◆ WHAT TO WORK ON ◆
In the listing that follows, copy out each line that includes the word "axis".

....

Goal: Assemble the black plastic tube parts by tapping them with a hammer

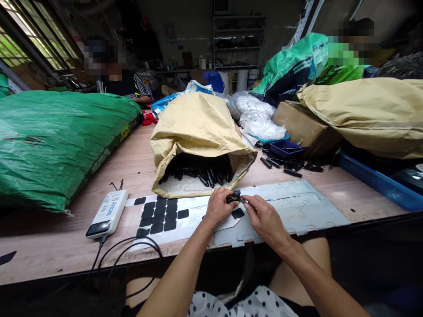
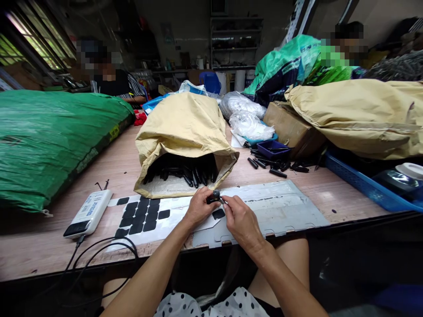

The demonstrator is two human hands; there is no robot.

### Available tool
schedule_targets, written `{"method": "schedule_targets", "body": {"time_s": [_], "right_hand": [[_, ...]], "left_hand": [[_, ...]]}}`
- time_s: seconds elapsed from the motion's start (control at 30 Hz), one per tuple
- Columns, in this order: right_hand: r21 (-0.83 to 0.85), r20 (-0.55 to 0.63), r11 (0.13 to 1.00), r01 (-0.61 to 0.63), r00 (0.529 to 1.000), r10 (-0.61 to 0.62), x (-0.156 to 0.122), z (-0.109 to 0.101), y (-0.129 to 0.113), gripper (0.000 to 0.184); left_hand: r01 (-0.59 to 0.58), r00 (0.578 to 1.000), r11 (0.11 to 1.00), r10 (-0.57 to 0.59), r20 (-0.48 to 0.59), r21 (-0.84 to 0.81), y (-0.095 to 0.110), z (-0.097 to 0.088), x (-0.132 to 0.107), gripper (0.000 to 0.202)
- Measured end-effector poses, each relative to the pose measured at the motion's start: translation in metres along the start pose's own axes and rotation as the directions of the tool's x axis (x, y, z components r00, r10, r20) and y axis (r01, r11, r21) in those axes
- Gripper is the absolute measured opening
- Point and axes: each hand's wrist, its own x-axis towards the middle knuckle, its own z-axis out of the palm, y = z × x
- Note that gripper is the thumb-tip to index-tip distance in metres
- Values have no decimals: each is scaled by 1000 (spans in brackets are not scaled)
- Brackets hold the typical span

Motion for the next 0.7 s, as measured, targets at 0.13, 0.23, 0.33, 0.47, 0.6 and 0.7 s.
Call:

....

◆ EXERCISE SOLUTION ◆
- Measured end-effector poses, each relative to the pose measured at the motion's start: translation in metres along the start pose's own axes and rotation as the directions of the tool's x axis (x, y, z components r00, r10, r20) and y axis (r01, r11, r21) in those axes
- Point and axes: each hand's wrist, its own x-axis towards the middle knuckle, its own z-axis out of the palm, y = z × x

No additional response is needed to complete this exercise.